Skip site navigation (1)Skip section navigation (2)
Date:      Sun, 14 Dec 1997 00:02:43 +0100
From:      pb@fasterix.freenix.org (Pierre Beyssac)
To:        hasty@rah.star-gate.com (Amancio Hasty)
Cc:        freebsd-current@FreeBSD.ORG
Subject:   Re: small patch to fix MSG_COMPAT in recvfrom()
Message-ID:  <19971214000243.EA63641@@>
In-Reply-To: <199712132009.MAA00640@rah.star-gate.com>; from Amancio Hasty on Dec 13, 1997 12:09:15 -0800
References:  <19971213181809.AU40295@@> <199712132009.MAA00640@rah.star-gate.com>

next in thread | previous in thread | raw e-mail | index | archive | help
Amancio Hasty writes:
> If you don't mind please post the patches to the list it will allow others
> to review them and test them.

Ok, here they are. They implement the following:

	- emulate Linux IP_HDRINCL behaviour in sendto(): byte order fixed
	  Note that we do an extra getsockopt() on every sendto()
	  to check if the option is set because we don't keep state
	  in the emulator code.
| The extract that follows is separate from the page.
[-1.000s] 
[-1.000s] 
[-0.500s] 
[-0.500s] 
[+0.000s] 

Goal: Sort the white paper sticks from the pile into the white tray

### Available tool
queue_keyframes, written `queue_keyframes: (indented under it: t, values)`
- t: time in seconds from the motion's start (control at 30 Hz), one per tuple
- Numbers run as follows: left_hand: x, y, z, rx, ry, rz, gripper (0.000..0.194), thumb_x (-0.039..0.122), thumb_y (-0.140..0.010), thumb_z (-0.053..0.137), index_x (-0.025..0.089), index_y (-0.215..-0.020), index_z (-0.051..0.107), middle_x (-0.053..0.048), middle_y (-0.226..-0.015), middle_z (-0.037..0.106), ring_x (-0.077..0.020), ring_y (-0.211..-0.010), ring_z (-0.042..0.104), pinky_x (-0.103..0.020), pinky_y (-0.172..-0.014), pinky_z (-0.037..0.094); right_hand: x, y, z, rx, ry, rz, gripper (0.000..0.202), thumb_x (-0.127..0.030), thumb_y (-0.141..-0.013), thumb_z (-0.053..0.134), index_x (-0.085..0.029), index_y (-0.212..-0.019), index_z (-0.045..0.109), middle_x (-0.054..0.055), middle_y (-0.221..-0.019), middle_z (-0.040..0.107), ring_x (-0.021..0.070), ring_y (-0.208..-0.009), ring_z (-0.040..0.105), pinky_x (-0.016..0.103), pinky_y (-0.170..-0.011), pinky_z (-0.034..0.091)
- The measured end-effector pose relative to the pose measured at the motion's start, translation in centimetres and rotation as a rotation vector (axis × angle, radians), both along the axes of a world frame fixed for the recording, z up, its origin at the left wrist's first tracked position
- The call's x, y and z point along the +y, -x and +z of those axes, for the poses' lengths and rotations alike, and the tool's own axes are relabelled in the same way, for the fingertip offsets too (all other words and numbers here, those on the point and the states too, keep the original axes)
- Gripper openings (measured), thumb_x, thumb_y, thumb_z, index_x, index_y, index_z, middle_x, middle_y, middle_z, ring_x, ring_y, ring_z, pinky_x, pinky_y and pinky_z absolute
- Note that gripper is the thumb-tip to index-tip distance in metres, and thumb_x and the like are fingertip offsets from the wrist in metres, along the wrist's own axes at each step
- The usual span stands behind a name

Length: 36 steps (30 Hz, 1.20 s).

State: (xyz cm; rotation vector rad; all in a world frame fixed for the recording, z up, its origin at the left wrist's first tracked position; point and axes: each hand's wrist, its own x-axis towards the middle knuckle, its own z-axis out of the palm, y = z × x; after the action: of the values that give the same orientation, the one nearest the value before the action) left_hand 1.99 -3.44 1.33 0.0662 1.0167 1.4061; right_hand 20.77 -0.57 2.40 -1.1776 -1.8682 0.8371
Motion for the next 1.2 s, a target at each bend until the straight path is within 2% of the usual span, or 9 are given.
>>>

Is there a better way to implement
	  this?
	- correct a bug (value of "name" not passed) with
	  getsockopt() (see last hunk)

I have a slightly different version (fewer comments and messier
code ;-)) of the IP_HDRINCL fix adapted to 2.2.5 with the int
*retval stuff everywhere, but I suppose there's too much new code
for it to be included in -stable. OTOH the getsockopt() fix is
only one line and can probably go into -stable, though it's not
much use without the HDRINCL stuff.

There may be other patches to come for recvfrom() (possibly the
same problem as sendto() with the byte order on ip_len and ip_off
on received packets, I haven't been able to check this yet).  I'd
also hope to emulate Linux "snoop" sockets (the equivalent of bpf)
but I'm not yet sure it's very easy...

For the anecdote, I hacked this code after I got tired porting
Linux raw IP code to BSD again and again because of those incompatible
Linux network includes. After I told my boss it would be a good
idea to convert our FreeBSD network testing box to a Linux box for
that very reason, I regretted this and decided it was way better
to improve the Linux emulator instead :-)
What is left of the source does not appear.